(TASK INSTRUCTIONS) Once the line with "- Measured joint" is found in the entries below, repeat it and each following line exactly, up to and including the line with "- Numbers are". Add no other lines.

(SOURCE DATA)
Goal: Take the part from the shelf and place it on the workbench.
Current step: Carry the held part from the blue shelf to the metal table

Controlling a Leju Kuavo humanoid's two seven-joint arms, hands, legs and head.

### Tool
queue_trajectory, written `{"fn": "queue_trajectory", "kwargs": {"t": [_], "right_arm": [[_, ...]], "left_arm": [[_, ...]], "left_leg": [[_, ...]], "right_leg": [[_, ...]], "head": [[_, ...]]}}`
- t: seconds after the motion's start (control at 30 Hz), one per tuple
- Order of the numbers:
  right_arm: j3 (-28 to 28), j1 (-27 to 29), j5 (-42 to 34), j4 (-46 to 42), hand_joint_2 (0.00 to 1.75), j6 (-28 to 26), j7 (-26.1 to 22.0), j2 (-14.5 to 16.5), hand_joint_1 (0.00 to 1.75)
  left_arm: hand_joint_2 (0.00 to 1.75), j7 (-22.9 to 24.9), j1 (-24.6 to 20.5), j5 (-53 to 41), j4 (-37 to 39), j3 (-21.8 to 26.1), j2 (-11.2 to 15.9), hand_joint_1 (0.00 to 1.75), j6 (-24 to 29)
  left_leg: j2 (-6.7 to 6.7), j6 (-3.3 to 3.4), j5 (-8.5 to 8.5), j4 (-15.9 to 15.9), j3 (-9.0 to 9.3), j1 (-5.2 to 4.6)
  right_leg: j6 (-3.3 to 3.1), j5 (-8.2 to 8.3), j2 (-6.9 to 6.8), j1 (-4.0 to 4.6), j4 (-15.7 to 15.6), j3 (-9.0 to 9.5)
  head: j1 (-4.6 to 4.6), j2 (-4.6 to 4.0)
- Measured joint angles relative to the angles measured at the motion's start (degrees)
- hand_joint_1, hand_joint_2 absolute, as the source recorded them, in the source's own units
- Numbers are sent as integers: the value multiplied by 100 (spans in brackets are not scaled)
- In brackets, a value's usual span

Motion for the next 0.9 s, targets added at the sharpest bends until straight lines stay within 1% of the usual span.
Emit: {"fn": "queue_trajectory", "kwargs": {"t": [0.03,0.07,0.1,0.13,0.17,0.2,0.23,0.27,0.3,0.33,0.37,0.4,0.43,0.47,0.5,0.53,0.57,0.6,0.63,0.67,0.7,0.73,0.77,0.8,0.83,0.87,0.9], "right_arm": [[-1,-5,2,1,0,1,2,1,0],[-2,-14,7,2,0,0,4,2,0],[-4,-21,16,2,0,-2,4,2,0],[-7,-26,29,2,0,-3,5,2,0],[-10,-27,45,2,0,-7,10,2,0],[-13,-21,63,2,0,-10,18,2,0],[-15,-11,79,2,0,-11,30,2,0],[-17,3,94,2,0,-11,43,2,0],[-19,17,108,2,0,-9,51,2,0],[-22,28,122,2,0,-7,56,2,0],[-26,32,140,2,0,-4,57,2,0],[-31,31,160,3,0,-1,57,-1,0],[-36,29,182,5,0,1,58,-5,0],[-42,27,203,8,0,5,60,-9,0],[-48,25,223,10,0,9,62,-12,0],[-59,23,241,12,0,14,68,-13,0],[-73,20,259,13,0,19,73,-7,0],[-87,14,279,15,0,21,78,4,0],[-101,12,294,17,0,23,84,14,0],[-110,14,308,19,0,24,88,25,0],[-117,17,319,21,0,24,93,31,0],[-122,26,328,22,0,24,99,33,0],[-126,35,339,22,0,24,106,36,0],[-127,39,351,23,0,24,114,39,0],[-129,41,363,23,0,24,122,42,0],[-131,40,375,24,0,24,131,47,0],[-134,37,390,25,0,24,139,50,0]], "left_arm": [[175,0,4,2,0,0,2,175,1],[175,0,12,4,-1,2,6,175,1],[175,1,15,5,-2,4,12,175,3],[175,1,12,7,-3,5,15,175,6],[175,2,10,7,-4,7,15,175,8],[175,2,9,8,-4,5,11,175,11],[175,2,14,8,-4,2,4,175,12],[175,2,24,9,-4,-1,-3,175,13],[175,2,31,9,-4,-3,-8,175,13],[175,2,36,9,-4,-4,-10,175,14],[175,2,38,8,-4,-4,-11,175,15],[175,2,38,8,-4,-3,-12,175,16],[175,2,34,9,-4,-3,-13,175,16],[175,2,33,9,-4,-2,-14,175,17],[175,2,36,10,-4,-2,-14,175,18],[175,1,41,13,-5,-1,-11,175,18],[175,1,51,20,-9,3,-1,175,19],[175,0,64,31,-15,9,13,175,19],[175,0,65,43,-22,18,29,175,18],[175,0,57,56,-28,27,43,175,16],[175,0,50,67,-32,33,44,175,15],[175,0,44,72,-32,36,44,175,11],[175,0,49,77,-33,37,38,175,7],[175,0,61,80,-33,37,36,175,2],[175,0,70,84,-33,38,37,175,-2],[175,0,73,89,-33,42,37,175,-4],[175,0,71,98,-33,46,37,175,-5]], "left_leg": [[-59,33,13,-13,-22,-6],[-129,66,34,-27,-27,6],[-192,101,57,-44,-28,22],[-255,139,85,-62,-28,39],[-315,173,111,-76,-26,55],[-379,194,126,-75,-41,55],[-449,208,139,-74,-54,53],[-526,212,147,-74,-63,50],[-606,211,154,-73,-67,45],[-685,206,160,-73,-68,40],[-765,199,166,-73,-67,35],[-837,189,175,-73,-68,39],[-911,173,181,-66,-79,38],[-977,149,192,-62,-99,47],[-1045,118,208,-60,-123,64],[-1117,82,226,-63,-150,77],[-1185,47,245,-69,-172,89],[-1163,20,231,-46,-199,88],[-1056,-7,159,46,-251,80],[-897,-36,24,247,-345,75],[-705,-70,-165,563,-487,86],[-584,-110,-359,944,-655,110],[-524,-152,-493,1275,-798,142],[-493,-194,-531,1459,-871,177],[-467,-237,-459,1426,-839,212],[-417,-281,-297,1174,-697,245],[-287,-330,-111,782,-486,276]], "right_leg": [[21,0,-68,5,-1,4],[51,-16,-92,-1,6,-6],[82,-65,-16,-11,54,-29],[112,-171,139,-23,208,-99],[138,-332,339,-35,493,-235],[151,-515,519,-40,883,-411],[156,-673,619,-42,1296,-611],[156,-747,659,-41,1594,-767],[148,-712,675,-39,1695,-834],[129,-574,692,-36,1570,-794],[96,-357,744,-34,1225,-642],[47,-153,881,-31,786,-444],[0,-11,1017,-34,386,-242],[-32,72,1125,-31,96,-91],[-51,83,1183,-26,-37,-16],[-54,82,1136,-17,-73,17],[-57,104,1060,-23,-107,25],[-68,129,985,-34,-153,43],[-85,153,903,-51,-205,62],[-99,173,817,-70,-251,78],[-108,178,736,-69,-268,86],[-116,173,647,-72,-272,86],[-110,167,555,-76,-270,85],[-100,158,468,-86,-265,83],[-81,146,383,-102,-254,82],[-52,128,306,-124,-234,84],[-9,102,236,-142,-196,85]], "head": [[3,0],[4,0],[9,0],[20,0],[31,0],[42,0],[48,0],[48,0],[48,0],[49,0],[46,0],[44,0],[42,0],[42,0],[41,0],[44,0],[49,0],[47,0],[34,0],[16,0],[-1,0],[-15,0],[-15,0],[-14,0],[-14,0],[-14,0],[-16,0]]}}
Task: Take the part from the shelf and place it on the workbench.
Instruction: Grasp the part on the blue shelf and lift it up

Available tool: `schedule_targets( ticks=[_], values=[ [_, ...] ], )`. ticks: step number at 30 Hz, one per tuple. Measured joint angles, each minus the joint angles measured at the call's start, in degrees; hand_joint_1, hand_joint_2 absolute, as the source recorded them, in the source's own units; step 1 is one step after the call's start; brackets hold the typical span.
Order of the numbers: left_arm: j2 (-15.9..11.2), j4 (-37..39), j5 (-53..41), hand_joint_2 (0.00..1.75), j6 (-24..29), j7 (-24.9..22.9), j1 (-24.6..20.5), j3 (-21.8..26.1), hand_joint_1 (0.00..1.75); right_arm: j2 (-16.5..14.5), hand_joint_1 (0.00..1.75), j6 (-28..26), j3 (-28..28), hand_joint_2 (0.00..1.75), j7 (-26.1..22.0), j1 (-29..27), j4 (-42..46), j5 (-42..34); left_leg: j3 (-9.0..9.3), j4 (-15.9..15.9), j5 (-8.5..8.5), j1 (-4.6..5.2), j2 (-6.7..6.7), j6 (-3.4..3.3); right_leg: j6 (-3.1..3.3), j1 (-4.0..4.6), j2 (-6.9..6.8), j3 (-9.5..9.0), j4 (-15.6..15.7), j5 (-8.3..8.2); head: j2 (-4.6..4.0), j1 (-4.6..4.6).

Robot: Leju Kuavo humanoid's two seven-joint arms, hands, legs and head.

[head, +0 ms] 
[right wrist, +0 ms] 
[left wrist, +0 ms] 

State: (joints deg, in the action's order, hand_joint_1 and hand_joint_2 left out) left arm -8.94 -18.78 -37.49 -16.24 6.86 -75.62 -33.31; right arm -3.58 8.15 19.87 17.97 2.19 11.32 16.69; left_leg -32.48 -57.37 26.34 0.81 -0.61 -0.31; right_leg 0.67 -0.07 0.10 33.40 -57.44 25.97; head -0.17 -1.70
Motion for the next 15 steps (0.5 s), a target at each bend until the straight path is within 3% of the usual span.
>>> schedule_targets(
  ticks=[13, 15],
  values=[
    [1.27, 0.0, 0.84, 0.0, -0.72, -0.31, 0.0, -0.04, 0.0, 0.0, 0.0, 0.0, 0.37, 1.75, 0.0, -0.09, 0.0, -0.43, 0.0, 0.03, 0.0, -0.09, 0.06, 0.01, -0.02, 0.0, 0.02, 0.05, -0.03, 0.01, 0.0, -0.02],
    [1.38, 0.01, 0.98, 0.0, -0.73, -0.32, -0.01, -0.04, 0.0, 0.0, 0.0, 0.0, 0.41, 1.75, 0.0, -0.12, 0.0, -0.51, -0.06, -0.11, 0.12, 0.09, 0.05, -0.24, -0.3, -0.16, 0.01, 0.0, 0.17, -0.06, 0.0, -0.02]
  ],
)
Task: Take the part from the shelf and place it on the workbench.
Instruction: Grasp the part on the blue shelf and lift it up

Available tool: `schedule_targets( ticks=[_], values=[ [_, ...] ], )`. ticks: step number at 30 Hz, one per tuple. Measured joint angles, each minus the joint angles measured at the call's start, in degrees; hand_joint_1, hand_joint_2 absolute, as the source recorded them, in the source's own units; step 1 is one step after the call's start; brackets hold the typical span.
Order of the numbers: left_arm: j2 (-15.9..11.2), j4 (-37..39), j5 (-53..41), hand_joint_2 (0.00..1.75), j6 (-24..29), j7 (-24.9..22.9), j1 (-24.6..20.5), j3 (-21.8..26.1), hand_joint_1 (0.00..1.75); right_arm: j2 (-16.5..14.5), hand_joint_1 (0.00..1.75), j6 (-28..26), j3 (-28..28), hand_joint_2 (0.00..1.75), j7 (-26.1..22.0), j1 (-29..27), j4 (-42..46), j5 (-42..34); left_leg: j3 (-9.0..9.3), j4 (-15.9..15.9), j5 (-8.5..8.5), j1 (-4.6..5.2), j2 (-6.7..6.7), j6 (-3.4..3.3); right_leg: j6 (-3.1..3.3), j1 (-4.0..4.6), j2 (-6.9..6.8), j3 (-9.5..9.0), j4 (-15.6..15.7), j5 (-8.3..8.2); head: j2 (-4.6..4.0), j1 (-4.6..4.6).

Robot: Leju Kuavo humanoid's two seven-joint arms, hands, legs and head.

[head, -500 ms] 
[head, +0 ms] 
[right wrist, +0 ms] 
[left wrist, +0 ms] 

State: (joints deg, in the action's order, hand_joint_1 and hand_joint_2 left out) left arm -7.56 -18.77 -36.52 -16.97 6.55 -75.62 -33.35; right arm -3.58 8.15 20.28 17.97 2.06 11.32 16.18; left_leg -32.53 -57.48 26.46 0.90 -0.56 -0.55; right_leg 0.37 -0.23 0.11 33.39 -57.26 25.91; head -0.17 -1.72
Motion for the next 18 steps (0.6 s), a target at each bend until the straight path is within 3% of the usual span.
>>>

(OUTPUT)
- Measured joint angles relative to the angles measured at the motion's start (degrees)
- hand_joint_1, hand_joint_2 absolute, as the source recorded them, in the source's own units
- Numbers are sent as integers: the value multiplied by 100 (spans in brackets are not scaled)

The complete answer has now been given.